John Berry, a partner at Munger, Tolles & Olson LLP, and former SEC enforcement attorney in the agency’s Los Angeles office, told Financial Advisor magazine that “even if the pace dies down a bit, the number of tips for [fiscal yaer] 2020 will be huge for the SEC.”

Better Markets contends in the white paper, “The SEC's Whistleblower Program: A $2B Success Story Under Threat,” that the changes Clayton seeks would expose investors to needless harm, discourage whistle-blowers and increase the chances that fraud would go unreported and undetected, leaving fraudsters on the loose to continue their scams.

The SEC “should act with maximum caution and humility in attempting to tamper with a wildly successful program that has helped millions of investors and punished lots of fraudsters,” Better Markets said in the white paper. The report is available here: https://bettermarkets.com/sites/default/files/Better_Markets_White_Paper_SEC%27s_Whistlebower_Program_06-04-2020-Upload.pdf

The group zeroed in on two proposed SEC changes it said would be counterproductive to the success of the whistleblower program:

1. A proposed cap of 10% of the collected sanctions for whistleblowers who are first to come to the commission with evidence of significant wrongdoing. Currently, whistleblowers can receive up to 30% of money collected when scofflaws are assessed with penalties exceeding $1 million.

2. No public sources. The proposal includes “interpretive guidance” that allows SEC staff to disqualify a whistleblower report if their information could have been inferred from public sources.

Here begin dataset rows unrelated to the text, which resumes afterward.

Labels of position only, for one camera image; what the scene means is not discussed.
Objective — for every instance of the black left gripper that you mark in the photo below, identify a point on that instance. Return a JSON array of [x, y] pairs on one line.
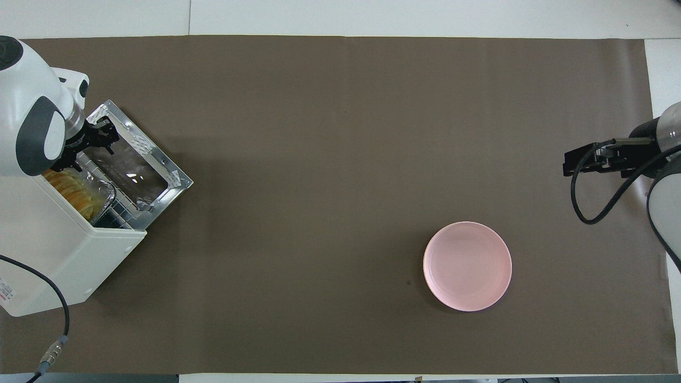
[[85, 142]]

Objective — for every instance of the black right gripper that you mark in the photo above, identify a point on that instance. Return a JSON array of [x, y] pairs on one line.
[[630, 159]]

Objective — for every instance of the sliced golden bread loaf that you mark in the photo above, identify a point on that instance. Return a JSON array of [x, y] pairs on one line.
[[74, 194]]

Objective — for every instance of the aluminium foil tray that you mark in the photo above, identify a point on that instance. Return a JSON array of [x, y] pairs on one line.
[[108, 194]]

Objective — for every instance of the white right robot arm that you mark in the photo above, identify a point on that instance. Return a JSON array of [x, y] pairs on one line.
[[667, 175]]

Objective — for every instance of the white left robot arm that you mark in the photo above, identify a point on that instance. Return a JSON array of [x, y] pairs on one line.
[[26, 96]]

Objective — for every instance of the metal oven rack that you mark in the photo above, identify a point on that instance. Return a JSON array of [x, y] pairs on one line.
[[127, 207]]

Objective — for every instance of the glass oven door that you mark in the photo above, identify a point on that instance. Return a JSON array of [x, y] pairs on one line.
[[170, 178]]

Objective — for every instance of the cream toaster oven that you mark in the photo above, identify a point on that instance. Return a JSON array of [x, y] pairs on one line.
[[48, 255]]

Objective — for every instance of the pink round plate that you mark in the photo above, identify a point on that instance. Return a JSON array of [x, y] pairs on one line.
[[467, 266]]

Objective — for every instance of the brown table mat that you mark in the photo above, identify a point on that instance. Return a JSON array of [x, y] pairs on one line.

“In other words, when a whistle-lower provides original information to the commission that may contain a news article or other publicly available information, the commission could argue that this whistleblower’s information is unoriginal since bits and pieces of it are based on publicly available information which the commission—in due time—would have gleaned and acted upon,” the white paper said. “The proposals would make the Whistleblower Program user-unfriendly and contrary to Congress’s intent.”

During the past 10 years since the program’s inception, the SEC awarded more than $500 million to 83 individual whistleblowers, while recouping more than $2 billion—including more than $1 billion in disgorgement of ill-gotten gains and interest—from fraudsters and others who violated the SEC’s rules. Of this amount of recovered monies, the SEC has returned or is scheduled to return almost $500 million to harmed investors.

“Remarkably, the commission has awarded more to meritorious whistleblowers in the last six months than it did in the entire 2019 fiscal year: more than $64 million compared to $60 million, which, again, reflects the quality and value of the information provided by the whistle-blowers,” Better Markets said.

Berry, the former SEC attorney, also noted that “this is the first time the program is confronted with the fallout from a recession, and so it’s not surprising that the number of tips is increasing more than any other year since the program started. And it’s not just the recession. Added to that is the impact of the pandemic—millions of people without work or working at home away from their colleagues. All of that can lead to a very large increase in whistle-blower tips this year,” Berry said.